Kirsanow and Lieu did not respond to requests for comment.

Some conservatives argued that Democrats have used the raft of attacks on Asian Americans to create a false narrative that Trump’s embrace of far-right, white nationalist elements in the Republican base is largely to blame for the violence.

Marc Ang, the president of a nonprofit organization in Southern California devoted to helping Asian American businesses, pointed to news coverage of the mass shooting in Atlanta last month in which a White man is accused of killing eight, including six women of Asian descent, at three Asian-operated spas.

Authorities have said Robert Aaron Long, charged in the killings, told them he was not motivated by race but rather sought to eliminate sexual temptation, but some Democrats have called the shootings a hate crime that sought to terrorize Asian American communities.

“The overall national coverage of the attacks on Asians, while well-intentioned to shine a light on certain incidents, such as Atlanta, has produced a knee-jerk reaction to further certain narratives at the expense of others,” Ang said.

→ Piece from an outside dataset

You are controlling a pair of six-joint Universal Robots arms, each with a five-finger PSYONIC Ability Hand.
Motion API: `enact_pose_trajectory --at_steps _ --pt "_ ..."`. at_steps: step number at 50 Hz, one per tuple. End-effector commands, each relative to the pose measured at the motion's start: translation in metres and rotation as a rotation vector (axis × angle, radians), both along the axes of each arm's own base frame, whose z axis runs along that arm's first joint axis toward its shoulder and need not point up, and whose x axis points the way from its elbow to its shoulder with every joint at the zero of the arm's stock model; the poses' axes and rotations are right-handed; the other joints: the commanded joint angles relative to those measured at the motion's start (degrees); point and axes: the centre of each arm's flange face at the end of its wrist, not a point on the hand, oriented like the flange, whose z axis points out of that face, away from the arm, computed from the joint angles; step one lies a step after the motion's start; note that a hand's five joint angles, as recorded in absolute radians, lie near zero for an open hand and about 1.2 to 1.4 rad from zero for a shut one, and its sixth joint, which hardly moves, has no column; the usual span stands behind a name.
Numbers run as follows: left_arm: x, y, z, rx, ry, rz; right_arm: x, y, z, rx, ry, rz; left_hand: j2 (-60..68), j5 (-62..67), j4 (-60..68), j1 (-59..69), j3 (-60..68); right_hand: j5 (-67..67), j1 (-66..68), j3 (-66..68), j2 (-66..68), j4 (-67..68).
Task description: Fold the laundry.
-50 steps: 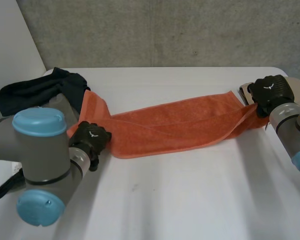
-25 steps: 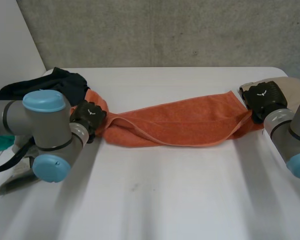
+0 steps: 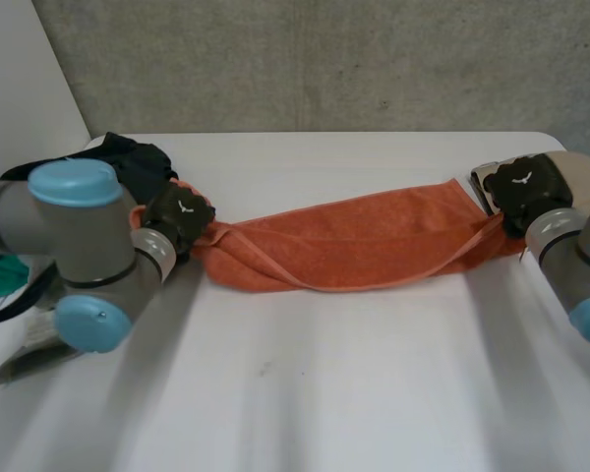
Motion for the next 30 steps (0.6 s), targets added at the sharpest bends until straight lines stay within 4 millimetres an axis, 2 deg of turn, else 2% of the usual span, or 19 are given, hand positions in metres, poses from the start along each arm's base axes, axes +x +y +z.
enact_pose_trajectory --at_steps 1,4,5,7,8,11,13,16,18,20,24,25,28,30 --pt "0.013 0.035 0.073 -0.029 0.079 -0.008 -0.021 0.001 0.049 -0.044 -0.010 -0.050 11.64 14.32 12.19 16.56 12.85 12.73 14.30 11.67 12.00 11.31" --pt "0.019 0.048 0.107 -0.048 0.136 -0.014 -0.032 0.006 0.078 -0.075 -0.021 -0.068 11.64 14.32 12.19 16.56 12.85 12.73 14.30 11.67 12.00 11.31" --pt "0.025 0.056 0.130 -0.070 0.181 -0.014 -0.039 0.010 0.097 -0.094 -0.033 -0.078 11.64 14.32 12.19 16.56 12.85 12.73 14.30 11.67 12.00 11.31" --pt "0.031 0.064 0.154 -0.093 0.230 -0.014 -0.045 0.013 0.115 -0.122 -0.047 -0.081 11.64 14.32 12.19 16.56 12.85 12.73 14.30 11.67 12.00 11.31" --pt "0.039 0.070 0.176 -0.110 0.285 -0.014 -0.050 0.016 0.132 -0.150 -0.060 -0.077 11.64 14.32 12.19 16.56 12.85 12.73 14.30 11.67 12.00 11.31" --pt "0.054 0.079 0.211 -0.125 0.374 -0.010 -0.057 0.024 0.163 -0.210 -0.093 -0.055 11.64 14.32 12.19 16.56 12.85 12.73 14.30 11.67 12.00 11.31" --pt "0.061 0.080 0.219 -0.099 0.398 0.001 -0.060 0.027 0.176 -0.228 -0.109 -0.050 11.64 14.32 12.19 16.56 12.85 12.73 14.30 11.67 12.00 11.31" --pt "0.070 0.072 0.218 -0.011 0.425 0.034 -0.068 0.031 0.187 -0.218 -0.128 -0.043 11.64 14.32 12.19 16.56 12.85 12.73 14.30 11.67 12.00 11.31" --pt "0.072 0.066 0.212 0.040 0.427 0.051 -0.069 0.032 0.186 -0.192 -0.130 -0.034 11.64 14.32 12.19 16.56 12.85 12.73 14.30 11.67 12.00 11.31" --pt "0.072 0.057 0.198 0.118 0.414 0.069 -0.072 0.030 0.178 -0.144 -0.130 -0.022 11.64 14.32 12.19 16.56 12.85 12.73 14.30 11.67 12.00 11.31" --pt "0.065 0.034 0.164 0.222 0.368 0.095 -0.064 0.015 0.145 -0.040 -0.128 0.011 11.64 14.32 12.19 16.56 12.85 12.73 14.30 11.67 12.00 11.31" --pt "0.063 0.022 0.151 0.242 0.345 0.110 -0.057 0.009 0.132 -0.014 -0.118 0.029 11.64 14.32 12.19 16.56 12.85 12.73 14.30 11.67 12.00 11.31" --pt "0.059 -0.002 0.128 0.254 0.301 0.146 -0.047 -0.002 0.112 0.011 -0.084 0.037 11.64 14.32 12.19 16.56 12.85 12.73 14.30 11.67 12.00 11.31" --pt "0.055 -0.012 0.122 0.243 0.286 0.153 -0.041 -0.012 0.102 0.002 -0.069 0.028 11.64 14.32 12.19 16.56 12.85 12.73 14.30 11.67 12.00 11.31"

But Jennifer Lee, a sociology professor at Columbia University, said that the past year has demonstrated that Republican leaders who have sought to partner with conservative Asian Americans on dismantling affirmative action are not willing “to side with them when they are the target of racist and xenophobic attacks.”

Lee called the moment a “reckoning” for Asian Americans that “their perceived competence is no shield against xenophobic attacks. It should be painfully clear how race continues to matter in our lives, how it affects our opportunities, and how it must be central to policies, including affirmative action.”